Every year, on or close to George Washington's birthday, the Senate has one of its members read Washington's farewell address on the Senate floor. This year was no exception. Sen. Kelly Ayotte, a proponent of arming the rebels in Syria, blandly read through the address, ironically verbalizing Washington's admonition against "foreign entanglements."
At the time, Washington was concerned about alliances that would land us in the middle of wars among European heavyweights while we were still trying to figure out who we were as a nation. But it does not seem a leap to assume that Washington would have been just as unhappy about involvement in parts of the world where we have an inability to appreciate local sensibilities, and where our intelligence services seem incapable of providing critical information.
This brings us to our governmental obsession, the Middle East, and the crisis du jour, Syria. It is a little difficult to imagine Washington endorsing our offer of aid to the Syrian insurgency, a muddle of groups whose identity we can't really appreciate. One thing we do know is that the most effective of the insurgents is the al-Nusra Front, and that this gang associates itself with al-Qaeda.

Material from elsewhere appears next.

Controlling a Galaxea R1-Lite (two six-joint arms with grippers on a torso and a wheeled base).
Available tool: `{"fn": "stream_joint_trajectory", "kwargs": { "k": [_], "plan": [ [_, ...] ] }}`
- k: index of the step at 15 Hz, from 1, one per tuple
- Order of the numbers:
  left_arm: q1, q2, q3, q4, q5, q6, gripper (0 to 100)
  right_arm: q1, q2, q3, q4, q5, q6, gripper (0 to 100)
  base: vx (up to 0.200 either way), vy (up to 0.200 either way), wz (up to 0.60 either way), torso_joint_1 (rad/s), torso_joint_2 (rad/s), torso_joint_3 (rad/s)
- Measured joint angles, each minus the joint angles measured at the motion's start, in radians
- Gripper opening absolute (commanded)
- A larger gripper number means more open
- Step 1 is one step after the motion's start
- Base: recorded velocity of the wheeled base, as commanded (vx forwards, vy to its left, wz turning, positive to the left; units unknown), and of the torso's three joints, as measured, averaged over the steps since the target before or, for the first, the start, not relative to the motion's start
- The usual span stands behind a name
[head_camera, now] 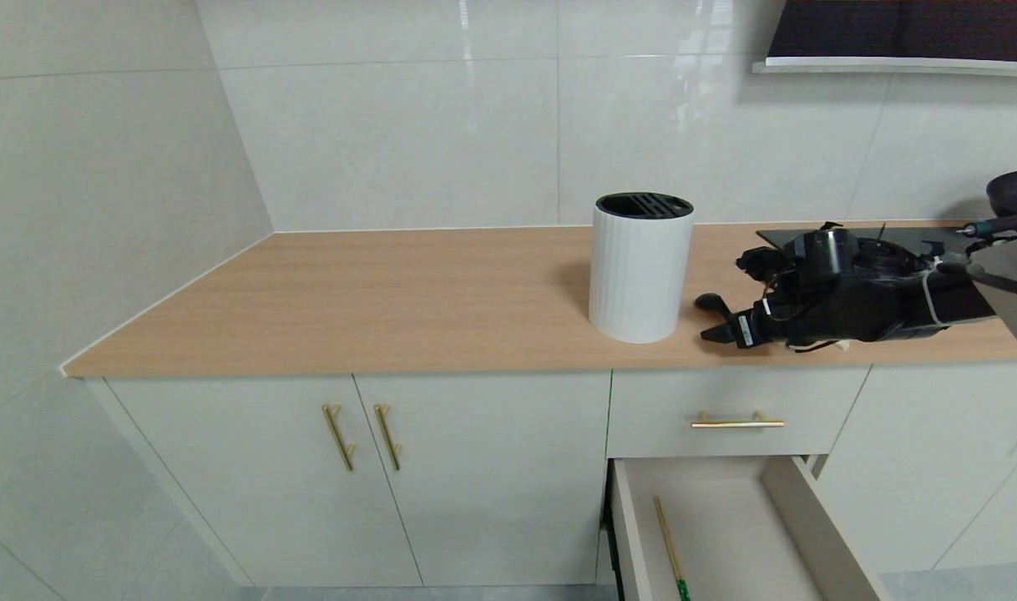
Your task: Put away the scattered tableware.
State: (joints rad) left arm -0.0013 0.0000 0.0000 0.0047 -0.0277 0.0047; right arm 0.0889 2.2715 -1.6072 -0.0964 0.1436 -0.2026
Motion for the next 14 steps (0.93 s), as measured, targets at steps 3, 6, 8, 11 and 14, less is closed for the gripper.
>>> {"fn": "stream_joint_trajectory", "kwargs": {
  "k": [3,6,8,11,14],
  "plan": [
    [-0.001,0.000,0.000,0.000,0.000,0.000,100,-0.001,0.035,-0.053,-0.001,-0.044,0.063,100,0.000,0.000,0.00,0.000,0.00,0.000],
    [0.000,0.000,0.000,0.000,0.000,0.000,100,-0.007,0.064,-0.083,0.000,-0.056,0.073,100,0.000,0.000,0.00,0.000,0.00,0.000],
    [0.000,0.000,0.000,0.000,0.000,0.000,100,-0.008,0.074,-0.094,0.001,-0.056,0.081,100,0.000,0.000,0.00,0.000,0.00,0.000],
    [0.000,0.000,0.000,0.000,0.000,0.000,100,-0.014,0.085,-0.108,0.002,-0.054,0.097,0,0.000,0.000,0.00,0.000,0.00,0.000],
    [-0.001,0.000,0.000,0.000,0.000,0.000,100,-0.016,0.090,-0.108,0.003,-0.051,0.097,0,0.000,0.000,0.00,0.000,0.00,0.000]
  ]
}}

Currently, we're talking about non-lethal aid, a euphemism for not supplying weapons. However, our administration is considering training insurgents, night vision equipment, body armor, and stepped-up humanitarian aid. The delusion is that this stuff is "non-lethal."
We trained Mali's special forces, many of whom then defected to the Islamists, whom France is currently fighting along side Malian and ECOWAS soldiers. The idea that the United States and its allies "own the night" in combat is based on night vision equipment. A bad guy in body armor is a bad guy who's harder to kill. Humanitarian items that are unmonitored get traded for currency spent on weapons. No aid is really "non-lethal."

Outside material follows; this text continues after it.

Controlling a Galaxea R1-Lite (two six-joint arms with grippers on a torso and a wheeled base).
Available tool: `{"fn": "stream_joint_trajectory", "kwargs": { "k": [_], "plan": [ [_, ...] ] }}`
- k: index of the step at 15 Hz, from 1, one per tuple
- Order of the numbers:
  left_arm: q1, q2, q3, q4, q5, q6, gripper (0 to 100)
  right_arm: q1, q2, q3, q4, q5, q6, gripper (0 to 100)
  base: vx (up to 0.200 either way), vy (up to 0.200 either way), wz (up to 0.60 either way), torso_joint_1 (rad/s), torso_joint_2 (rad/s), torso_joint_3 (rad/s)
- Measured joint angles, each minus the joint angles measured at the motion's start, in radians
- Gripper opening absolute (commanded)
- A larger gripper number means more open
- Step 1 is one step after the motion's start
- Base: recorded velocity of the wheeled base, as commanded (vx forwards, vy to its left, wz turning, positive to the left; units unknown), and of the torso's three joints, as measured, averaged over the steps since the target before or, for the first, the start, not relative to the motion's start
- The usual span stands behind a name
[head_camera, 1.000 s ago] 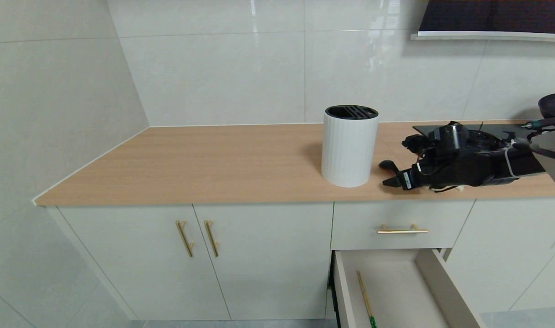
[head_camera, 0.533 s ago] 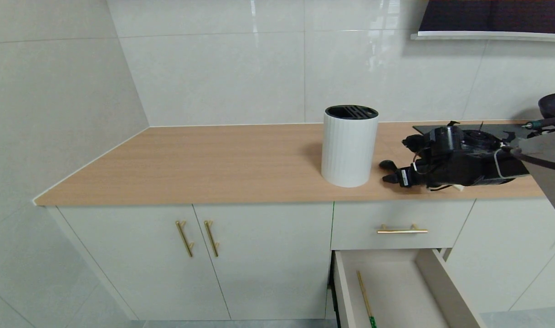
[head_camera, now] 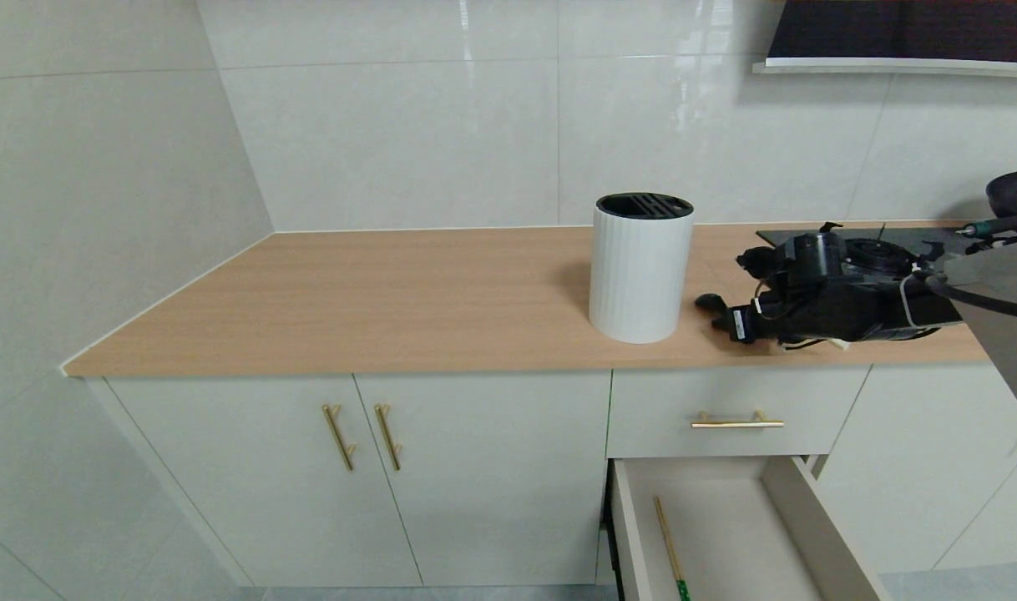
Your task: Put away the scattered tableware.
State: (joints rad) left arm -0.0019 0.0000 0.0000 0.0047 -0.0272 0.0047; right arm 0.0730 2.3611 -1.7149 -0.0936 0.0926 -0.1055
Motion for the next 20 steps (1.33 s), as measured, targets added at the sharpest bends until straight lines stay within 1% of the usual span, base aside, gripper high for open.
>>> {"fn": "stream_joint_trajectory", "kwargs": {
  "k": [8,11,13,16,20],
  "plan": [
    [0.001,0.000,0.000,0.000,0.000,0.000,100,0.001,0.001,0.003,0.002,-0.003,0.000,0,0.000,0.000,0.00,0.000,0.00,0.000],
    [0.000,0.000,0.000,0.000,0.000,0.000,100,0.000,-0.035,0.035,0.013,-0.007,0.026,0,0.000,0.000,0.00,0.000,0.00,0.000],
    [0.000,0.000,0.000,0.000,0.000,0.000,100,-0.002,-0.113,0.097,0.014,-0.008,0.073,0,0.000,0.000,0.00,0.000,0.00,0.000],
    [0.000,0.000,0.000,0.000,0.000,0.000,100,-0.011,-0.283,0.244,0.011,-0.007,0.129,0,0.000,0.000,0.00,0.000,0.00,0.000],
    [0.001,0.000,0.000,0.000,0.000,0.000,100,-0.042,-0.522,0.511,0.006,-0.007,0.162,0,0.000,0.000,0.00,0.000,0.00,0.000]
  ]
}}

Who are these people we are proposing to help? They claim that the Assad government has committed atrocities on a vast scale while they do the same on a smaller scale, and are kept from being just as prolifically vicious because they lack the aircraft and artillery of the Syrian government. Many have publicly vowed to slaughter the Alawite minority, to which President Assad and his family belong, to the last man, woman, and child. What are we going to do if that starts to happen?
Speaking of foreign entanglements, what would be the implications for Israel and Lebanon if Sunni extremists seize the Syrian government and its arsenal? There has already been cross-border skirmishing between Sunni insurgents and Shi'ite Hezbollah in Lebanon. Would the new Syrian government be ready to surrender its chemical weapons to the international community, or look upon those weapons as an equalizer in a corner of the world where they are outgunned by everyone around them?

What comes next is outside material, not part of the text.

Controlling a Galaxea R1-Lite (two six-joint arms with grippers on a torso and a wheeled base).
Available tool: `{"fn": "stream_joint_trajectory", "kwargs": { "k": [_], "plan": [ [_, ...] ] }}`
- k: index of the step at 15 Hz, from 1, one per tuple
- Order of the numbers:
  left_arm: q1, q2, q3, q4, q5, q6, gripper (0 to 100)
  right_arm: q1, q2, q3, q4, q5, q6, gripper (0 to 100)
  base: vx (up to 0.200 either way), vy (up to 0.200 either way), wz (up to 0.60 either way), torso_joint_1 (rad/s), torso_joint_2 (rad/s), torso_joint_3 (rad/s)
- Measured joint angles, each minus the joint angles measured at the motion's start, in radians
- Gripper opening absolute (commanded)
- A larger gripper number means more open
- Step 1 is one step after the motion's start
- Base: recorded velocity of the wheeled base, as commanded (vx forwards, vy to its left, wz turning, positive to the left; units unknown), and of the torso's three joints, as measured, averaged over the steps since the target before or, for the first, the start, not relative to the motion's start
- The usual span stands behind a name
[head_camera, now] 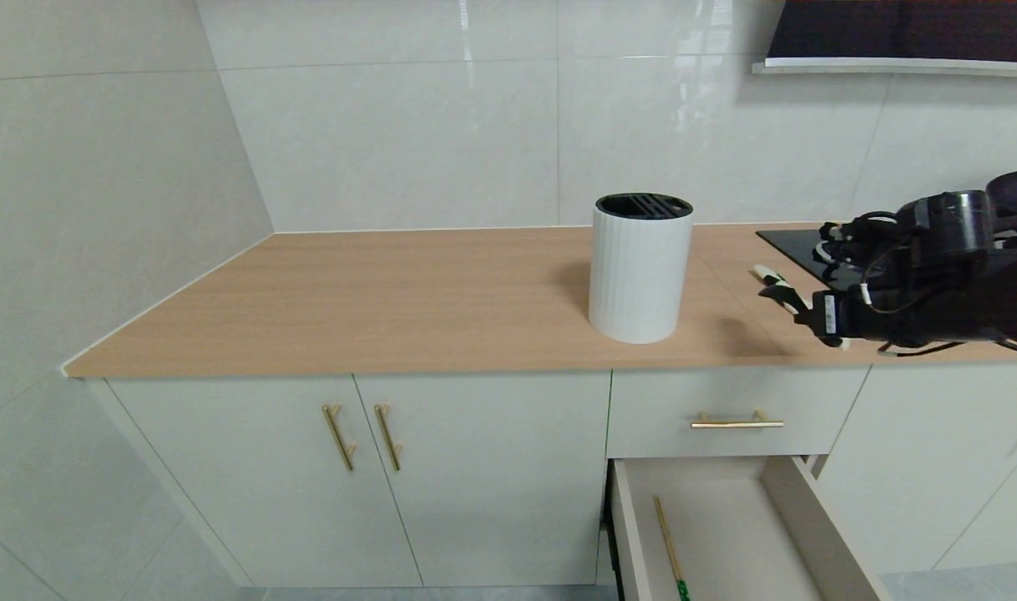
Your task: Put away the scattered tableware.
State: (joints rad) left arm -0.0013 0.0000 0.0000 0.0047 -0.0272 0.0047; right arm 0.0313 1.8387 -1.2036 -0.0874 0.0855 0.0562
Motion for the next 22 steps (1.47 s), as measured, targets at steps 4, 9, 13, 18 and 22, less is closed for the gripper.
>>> {"fn": "stream_joint_trajectory", "kwargs": {
  "k": [4,9,13,18,22],
  "plan": [
    [0.000,0.000,0.000,0.000,0.000,0.000,100,-0.001,-0.180,0.266,-0.004,0.002,0.066,0,0.000,0.000,0.00,0.000,0.00,0.000],
    [0.000,0.000,0.000,0.000,0.000,0.000,100,0.023,-0.256,0.417,-0.006,-0.008,0.057,0,0.000,0.000,0.00,-0.108,0.28,0.176],
    [0.000,0.000,0.000,0.000,0.000,0.000,100,0.070,-0.234,0.460,-0.051,-0.042,0.034,0,0.000,0.000,0.00,-0.162,0.47,0.300],
    [0.000,0.000,0.000,0.000,0.000,0.000,100,0.093,-0.216,0.481,-0.057,-0.044,0.031,0,0.000,0.000,0.00,-0.143,0.47,0.319],
    [0.000,0.000,0.000,0.000,0.000,0.000,100,0.096,-0.177,0.484,-0.059,-0.046,0.019,0,0.000,0.000,0.00,-0.097,0.45,0.343]
  ]
}}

There are people in Congress, particularly some Senate Republicans, who still think that we've done well in our recent wars, and have not commented on this week's revelation that NATO statistics show no improvement in violence levels in Afghanistan. They remain convinced that American arms, whether held by U.S. troops or given away to people whose loyalties we can't even identify, will improve every situation. They ignore the fact that military stores, regardless of their origin, somehow always end up in the hands of people antagonistic to everything we stand for, causing us to look on in horror, or worse, forcing us to send our own people to ameliorate the mess we've helped to create. Their continuous yowling has budged the administration into its current consideration of non-lethal aid. Since such help would be unlikely to alter the course of the violence in a meaningful way, the Senate hawks will persist in asking for weapons. Unfortunately, George is no longer in the White House.
Particularly interesting is that the American public has no stomach for such an adventure when our own economy is limping and sequester is in the offing. Average citizens have a better appreciation for where our attention needs to be focused than do the people being sent to represent those citizens in Washington.
I'm not trying to undersell the tragedy of the tens of thousands dead in Syria. However, American involvement has a better chance of making things worse than better, and at a cost that the American public is not willing to bear at present. Almost every large country from India west to the Mediterranean is seeing some measure of violence, and some are experiencing serious loss of life through terrorist bombings and assassinations. This way of doing business is anathema to Americans, and will continue as long as there are sectarian differences. We're not going to alter the equation. George would have understood that.